陽介くんは急に黙って、また、どこへも焦点を合わせないでいた。理屈じゃ説明できないけど、自分の心を見透かされたようで、ちょっと怖かった。その右手から、紫苑色の傘がこぼれ落ちた。
「ねえ」
「…………」
「ねえったら」
「…………」
「……ねえ――」
「………!」
三度目でやっと、彼を覆っていた霧のようなものが、さっと退いたように感じる。陽介くんは今になって気付いたから、半泣きの私をまじまじと凝視された。こんな情けない表情を見られるのは(たぶん)最初で、恥ずかしさに首筋まで染める私を前に、なぜか彼も一緒に慌てた。

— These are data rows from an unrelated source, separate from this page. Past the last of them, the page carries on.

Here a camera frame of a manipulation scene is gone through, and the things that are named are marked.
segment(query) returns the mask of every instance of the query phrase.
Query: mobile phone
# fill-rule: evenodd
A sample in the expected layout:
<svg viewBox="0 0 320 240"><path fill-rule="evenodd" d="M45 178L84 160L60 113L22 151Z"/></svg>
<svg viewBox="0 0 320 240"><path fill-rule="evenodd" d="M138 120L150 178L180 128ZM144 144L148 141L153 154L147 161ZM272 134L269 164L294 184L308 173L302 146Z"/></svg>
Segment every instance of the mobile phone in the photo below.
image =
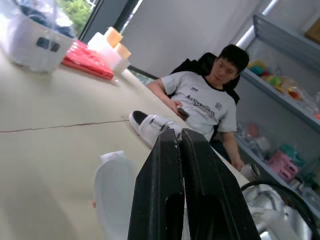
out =
<svg viewBox="0 0 320 240"><path fill-rule="evenodd" d="M183 117L185 117L186 119L187 119L188 117L190 117L190 114L187 113L182 107L178 106L178 107L177 107L177 110L178 110L178 112L179 112Z"/></svg>

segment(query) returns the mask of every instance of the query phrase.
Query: metal shelf
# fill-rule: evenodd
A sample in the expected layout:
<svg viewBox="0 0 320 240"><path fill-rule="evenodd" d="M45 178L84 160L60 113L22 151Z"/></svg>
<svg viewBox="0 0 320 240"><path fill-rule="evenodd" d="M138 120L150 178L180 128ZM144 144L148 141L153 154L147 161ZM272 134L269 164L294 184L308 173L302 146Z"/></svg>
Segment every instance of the metal shelf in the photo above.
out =
<svg viewBox="0 0 320 240"><path fill-rule="evenodd" d="M247 147L242 140L236 137L236 141L238 143L239 148L241 148L247 155L249 155L250 158L252 158L257 165L259 165L261 168L263 168L271 177L273 177L279 184L285 186L286 188L294 191L299 195L299 193L293 189L288 183L286 183L278 174L276 174L272 169L265 164L260 158L258 158L249 147ZM305 203L309 206L310 210L313 212L313 214L320 218L320 211L317 210L314 206L312 206L308 201L303 199Z"/></svg>
<svg viewBox="0 0 320 240"><path fill-rule="evenodd" d="M253 24L257 39L320 74L320 45L261 14L253 16Z"/></svg>
<svg viewBox="0 0 320 240"><path fill-rule="evenodd" d="M248 80L251 84L255 85L258 89L263 91L269 97L276 100L278 103L283 105L285 108L290 110L293 114L298 116L301 120L306 122L310 127L320 133L320 120L317 119L311 112L304 109L298 103L296 103L291 97L288 97L278 90L276 90L269 83L264 81L259 76L255 75L248 69L245 69L241 76Z"/></svg>

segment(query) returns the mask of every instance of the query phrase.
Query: white sneaker
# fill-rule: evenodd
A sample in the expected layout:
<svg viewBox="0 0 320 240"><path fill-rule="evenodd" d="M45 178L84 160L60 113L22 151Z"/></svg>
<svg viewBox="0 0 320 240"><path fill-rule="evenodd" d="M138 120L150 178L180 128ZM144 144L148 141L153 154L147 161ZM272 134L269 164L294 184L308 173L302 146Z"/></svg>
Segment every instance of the white sneaker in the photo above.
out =
<svg viewBox="0 0 320 240"><path fill-rule="evenodd" d="M175 136L181 140L182 126L177 125L174 121L168 120L158 115L147 115L141 111L134 111L129 115L129 123L135 133L150 147L160 134L167 129L173 129Z"/></svg>

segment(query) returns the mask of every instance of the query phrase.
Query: t-shirt print text
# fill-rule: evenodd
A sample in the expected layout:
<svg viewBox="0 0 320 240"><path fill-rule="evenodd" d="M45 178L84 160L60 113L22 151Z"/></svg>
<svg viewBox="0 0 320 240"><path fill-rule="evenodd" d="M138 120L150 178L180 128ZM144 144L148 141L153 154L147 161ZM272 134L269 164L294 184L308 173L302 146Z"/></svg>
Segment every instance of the t-shirt print text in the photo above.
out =
<svg viewBox="0 0 320 240"><path fill-rule="evenodd" d="M191 97L190 95L186 96L185 98L192 101L194 106L200 107L201 109L206 111L212 118L215 117L215 115L216 115L215 112L212 111L209 106L203 105L201 102L199 102L198 99L195 99L195 98Z"/></svg>
<svg viewBox="0 0 320 240"><path fill-rule="evenodd" d="M198 92L198 89L196 89L195 87L190 88L190 90L194 92Z"/></svg>

ジェスチャーでもしようとしているのか、両手をまごまごしている様子がおかしくて、雨で風邪を引いてしまわないか心配で、笑うのか泣くのか、自分でも分からなくなる。彼も輪を掛けて慌てた。
「僕、今ヘンでしたか? ヘンですよね?」
「心配させないでよ……ふふっ、うははは」
「えっ、笑わないでくださいよ!」
楽しかった。でも、この時間がずっとは続かないことも分かっていた。
ポスターの日付が目に入って、ふと笑い声がやむ。
「どうしたんですか?」
陽介くんの問いに、んーん、と首を振った。
「なんでもないよ……」
彼の不思議そうな表情が、今はただ苦しかった。
雲間から太陽が覗く頃、私たちはもう駅前へ着いていて、ものすごい湿気の中にいた。抜け出してしまおうと陽介くんが、改札へ一歩踏み出してから振り返る。
「テストは明日ですから、しっかり休みましょう」
「……お母さんみたいなこと言わないの」
笑って誤魔化した私へ、にこっと陽介くんがはにかむ。彼を直視できず、顔はずっとその胸板に向けたままだった。指先がみるみる冷たくなる。
改札を通って、彼は雑踏の中へ消えた。
「いつまでも――」
ポケットから震動が伝わる。携帯電話の画面には、見慣れた名前が英語で表示されていた。ホストファミリーからだと分かった途端、嗚咽が洩れるくらい乱暴に、私は現実へ引き戻された。